# EXERCISE:
Copy each line in the data that includes the word "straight".

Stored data
════

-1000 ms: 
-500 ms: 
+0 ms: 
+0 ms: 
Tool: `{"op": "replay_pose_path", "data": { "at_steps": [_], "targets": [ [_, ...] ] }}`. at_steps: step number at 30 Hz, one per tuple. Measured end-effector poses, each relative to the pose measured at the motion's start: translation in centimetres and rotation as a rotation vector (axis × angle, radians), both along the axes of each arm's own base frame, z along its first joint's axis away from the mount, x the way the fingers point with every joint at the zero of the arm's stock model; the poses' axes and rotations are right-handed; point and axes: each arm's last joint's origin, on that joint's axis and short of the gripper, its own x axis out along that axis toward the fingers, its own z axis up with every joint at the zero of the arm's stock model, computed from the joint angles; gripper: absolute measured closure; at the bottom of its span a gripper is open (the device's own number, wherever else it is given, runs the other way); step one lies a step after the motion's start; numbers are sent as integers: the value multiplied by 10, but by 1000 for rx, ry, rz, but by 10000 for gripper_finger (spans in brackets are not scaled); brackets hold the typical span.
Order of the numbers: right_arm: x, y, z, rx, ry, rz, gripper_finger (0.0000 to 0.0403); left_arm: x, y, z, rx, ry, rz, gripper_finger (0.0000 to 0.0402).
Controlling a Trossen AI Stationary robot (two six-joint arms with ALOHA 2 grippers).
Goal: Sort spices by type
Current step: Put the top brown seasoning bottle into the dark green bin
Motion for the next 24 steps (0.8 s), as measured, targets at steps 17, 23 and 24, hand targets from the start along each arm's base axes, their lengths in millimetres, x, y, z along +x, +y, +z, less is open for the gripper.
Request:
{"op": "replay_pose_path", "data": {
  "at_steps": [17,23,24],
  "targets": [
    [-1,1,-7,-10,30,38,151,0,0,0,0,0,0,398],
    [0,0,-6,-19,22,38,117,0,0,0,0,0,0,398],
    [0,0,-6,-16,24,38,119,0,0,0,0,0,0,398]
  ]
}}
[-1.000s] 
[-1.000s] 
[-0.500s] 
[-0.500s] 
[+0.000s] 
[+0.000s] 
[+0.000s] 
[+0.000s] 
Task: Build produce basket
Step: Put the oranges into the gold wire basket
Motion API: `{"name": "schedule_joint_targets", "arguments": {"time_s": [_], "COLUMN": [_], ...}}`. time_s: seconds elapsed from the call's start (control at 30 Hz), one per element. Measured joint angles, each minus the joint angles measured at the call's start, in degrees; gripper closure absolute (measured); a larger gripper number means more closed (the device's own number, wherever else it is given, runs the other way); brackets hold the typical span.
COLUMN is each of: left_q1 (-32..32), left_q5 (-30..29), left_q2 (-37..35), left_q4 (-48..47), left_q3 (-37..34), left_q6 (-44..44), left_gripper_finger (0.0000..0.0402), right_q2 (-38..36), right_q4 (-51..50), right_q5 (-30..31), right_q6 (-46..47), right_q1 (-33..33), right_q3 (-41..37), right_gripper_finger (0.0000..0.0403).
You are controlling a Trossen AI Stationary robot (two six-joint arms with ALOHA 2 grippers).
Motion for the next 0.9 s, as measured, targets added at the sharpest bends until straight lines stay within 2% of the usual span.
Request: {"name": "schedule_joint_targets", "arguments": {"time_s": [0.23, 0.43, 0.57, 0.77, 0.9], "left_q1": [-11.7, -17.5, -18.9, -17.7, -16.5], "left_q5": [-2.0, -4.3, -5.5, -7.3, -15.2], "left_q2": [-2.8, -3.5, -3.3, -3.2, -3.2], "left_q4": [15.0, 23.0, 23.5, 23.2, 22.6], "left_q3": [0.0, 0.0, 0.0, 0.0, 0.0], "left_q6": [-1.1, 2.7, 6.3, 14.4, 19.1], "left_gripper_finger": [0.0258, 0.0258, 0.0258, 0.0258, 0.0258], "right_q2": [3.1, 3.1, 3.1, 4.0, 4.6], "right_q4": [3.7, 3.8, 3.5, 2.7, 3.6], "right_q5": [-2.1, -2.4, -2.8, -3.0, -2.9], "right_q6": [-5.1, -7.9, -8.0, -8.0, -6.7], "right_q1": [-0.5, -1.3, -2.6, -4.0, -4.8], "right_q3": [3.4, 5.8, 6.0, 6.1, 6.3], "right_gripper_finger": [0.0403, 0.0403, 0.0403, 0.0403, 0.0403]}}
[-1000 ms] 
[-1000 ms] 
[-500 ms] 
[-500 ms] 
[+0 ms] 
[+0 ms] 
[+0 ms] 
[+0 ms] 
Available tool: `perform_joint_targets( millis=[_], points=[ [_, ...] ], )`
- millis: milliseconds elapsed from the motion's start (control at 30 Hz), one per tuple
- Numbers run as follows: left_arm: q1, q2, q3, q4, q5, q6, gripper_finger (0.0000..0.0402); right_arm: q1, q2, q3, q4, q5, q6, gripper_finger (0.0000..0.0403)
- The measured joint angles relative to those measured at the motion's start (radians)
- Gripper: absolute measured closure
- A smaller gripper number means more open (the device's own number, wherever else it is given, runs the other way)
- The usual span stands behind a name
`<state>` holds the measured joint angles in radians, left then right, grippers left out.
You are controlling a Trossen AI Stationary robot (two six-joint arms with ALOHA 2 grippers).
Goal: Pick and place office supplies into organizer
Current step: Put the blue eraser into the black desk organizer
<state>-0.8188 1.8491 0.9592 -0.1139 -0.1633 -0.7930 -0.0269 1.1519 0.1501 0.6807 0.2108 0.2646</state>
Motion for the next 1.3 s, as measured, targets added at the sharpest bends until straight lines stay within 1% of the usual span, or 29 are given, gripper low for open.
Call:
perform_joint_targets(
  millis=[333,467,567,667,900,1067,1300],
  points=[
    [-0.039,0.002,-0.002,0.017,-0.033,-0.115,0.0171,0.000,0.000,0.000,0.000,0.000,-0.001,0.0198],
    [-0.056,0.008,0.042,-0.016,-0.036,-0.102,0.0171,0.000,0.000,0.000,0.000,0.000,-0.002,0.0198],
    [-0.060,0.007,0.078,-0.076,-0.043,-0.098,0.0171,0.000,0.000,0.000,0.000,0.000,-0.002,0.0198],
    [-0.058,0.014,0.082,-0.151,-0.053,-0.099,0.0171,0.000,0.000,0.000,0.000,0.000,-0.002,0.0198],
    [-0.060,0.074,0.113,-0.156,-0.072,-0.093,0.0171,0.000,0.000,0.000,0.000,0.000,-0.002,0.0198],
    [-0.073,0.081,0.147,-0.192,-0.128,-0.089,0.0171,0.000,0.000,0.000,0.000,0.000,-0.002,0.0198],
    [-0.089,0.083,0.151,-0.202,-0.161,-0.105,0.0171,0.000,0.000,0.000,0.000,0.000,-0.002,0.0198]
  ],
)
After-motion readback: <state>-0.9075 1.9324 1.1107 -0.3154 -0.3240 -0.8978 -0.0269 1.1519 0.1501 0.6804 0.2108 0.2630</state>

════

# RESPONSE TO THIS EXERCISE:
Motion for the next 0.9 s, as measured, targets added at the sharpest bends until straight lines stay within 2% of the usual span.
Motion for the next 1.3 s, as measured, targets added at the sharpest bends until straight lines stay within 1% of the usual span, or 29 are given, gripper low for open.

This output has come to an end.